- What this task involves:
Copy each line of the records below, from the first through the one that contains "Picture size 326", exactly as written.

# # # # #

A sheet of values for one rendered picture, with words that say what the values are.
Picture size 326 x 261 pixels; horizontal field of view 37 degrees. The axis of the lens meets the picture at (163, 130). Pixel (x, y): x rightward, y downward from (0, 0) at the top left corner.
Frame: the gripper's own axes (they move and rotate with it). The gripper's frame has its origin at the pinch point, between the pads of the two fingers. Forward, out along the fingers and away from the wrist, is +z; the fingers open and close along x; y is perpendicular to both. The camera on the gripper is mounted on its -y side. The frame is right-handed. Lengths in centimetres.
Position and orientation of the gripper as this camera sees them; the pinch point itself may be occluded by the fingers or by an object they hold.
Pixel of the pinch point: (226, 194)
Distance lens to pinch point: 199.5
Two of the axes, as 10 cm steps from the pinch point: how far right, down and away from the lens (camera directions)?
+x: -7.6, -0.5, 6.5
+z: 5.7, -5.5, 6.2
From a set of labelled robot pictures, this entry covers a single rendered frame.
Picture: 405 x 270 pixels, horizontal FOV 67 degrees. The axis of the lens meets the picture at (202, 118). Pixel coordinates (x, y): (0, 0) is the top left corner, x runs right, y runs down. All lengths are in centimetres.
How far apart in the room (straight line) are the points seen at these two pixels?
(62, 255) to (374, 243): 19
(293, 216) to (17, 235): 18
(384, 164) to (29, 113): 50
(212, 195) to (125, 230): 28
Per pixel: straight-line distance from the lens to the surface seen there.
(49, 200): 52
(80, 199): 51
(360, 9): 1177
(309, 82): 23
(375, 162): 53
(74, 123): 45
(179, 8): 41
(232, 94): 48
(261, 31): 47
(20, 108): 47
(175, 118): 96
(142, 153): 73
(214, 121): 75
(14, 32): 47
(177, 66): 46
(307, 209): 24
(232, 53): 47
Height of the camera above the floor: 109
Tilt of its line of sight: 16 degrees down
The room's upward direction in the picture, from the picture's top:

# # # # #

- Your response:
A sheet of values for one rendered picture, with words that say what the values are.
Picture size 326 x 261 pixels; horizontal field of view 37 degrees. The axis of the lens meets the picture at (163, 130). Pixel (x, y): x rightward, y downward from (0, 0) at the top left corner.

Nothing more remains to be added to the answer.